### Task instructions
Write the data below out exactly as it stands. Do not include the pictures.

### Input data
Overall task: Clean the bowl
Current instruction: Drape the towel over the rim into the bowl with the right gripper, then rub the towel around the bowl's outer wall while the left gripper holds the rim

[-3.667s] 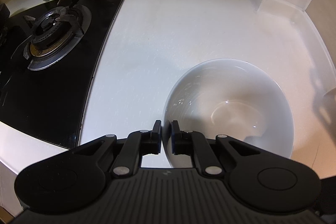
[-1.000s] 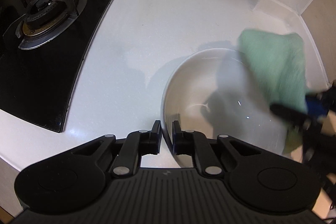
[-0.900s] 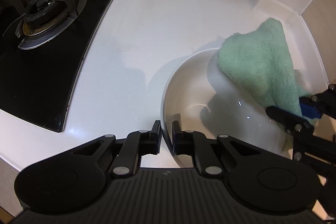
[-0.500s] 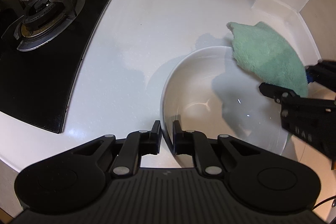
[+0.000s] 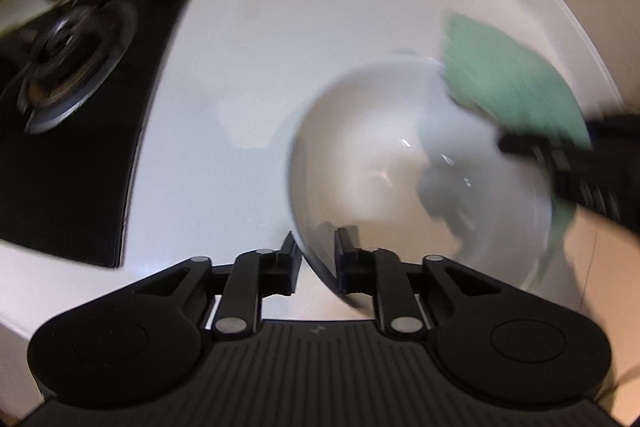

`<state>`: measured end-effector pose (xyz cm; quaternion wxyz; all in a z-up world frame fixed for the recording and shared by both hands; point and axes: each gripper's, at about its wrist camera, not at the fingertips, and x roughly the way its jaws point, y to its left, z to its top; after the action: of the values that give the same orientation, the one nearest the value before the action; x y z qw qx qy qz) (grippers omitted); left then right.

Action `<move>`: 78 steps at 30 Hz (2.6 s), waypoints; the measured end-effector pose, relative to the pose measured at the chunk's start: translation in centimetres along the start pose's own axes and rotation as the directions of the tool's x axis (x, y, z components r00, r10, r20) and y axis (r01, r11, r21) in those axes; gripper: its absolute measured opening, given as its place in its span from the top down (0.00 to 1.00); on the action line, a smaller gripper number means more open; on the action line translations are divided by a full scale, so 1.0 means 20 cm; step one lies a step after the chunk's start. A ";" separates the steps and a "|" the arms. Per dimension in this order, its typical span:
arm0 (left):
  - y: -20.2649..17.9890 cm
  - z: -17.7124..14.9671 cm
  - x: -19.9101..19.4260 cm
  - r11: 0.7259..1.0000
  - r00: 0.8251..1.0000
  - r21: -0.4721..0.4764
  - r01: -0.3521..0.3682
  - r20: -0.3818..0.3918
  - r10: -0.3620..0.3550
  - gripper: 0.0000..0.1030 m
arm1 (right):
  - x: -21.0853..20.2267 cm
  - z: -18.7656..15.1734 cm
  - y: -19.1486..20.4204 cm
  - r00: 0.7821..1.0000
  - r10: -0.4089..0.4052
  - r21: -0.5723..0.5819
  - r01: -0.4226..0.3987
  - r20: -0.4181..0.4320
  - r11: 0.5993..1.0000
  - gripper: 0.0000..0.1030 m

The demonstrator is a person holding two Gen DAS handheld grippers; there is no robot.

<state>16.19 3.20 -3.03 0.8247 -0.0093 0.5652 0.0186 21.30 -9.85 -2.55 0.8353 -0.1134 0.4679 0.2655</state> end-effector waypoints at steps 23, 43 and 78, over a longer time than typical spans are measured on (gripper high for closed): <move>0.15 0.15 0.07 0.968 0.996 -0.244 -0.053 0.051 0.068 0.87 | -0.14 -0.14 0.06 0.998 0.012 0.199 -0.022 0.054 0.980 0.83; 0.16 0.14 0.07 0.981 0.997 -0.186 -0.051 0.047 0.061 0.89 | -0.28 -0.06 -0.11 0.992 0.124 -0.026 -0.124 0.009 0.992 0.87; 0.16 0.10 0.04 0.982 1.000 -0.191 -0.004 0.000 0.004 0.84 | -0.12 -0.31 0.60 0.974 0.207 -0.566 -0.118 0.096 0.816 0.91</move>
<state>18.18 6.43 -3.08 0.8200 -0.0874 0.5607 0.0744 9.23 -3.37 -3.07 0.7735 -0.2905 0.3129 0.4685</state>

### Finished task
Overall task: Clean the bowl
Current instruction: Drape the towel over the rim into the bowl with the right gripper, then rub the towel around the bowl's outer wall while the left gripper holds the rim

[-3.667s] 
[-1.000s] 
[-0.900s] 
[-0.500s] 
[+0.000s] 

`<state>`: measured end-effector pose (xyz cm; quaternion wxyz; all in a z-up world frame fixed for the recording and shared by both hands; point and axes: each gripper's, at about its wrist camera, not at the fingertips, and x roughly the way its jaws point, y to its left, z to its top; after the action: of the values that give the same orientation, the one nearest the value before the action; x y z qw qx qy qz) (grippers omitted); left then right.

Action `<move>`: 78 steps at 30 Hz (2.6 s), waypoints; the measured end-effector pose, relative to the pose measured at the chunk's start: translation in centimetres along the start pose's own axes and rotation as the directions of the tool's x axis (x, y, z components r00, r10, r20) and y axis (r01, r11, r21) in those axes; gripper: its absolute measured opening, given as its place in its span from the top down (0.00 to 1.00); on the action line, a smaller gripper number means more open; on the action line translations are divided by a full scale, so 1.0 means 20 cm; step one lies a step after the chunk's start. A ";" separates the steps and a "|" the arms. Per dimension in this order, its typical span:
arm0 (left):
  - y: -20.2649..17.9890 cm
  - z: -17.7124..14.9671 cm
  - x: -19.9101..19.4260 cm
  - r11: 0.7259..1.0000
  - r00: 0.8251..1.0000
  - r21: -0.4721..0.4764
  - r01: -0.3521..0.3682
  - r20: -0.3818..0.3918
  - r10: -0.3620..0.3550
  - gripper: 0.0000..0.1030 m
arm1 (right):
  - x: -21.0853..20.2267 cm
  - z: -18.7656..15.1734 cm
  - y: -19.1486..20.4204 cm
  - r00: 0.7821..1.0000
  - r10: -0.4089..0.4052
  - r21: -0.5723..0.5819
  - r01: -0.4226..0.3987
  - r20: -0.4181..0.4320
  - r11: 0.5993..1.0000
  - gripper: 0.0000..0.1030 m

The demonstrator is a person holding two Gen DAS handheld grippers; there is no robot.

<state>16.19 3.20 -3.03 0.8247 -0.0093 0.5652 0.0186 21.30 -9.85 -2.55 0.8353 -0.1134 0.4679 0.2655</state> end-effector waypoints at steps 23, 43 and 78, over a longer time than typical spans are measured on (gripper high for closed): <move>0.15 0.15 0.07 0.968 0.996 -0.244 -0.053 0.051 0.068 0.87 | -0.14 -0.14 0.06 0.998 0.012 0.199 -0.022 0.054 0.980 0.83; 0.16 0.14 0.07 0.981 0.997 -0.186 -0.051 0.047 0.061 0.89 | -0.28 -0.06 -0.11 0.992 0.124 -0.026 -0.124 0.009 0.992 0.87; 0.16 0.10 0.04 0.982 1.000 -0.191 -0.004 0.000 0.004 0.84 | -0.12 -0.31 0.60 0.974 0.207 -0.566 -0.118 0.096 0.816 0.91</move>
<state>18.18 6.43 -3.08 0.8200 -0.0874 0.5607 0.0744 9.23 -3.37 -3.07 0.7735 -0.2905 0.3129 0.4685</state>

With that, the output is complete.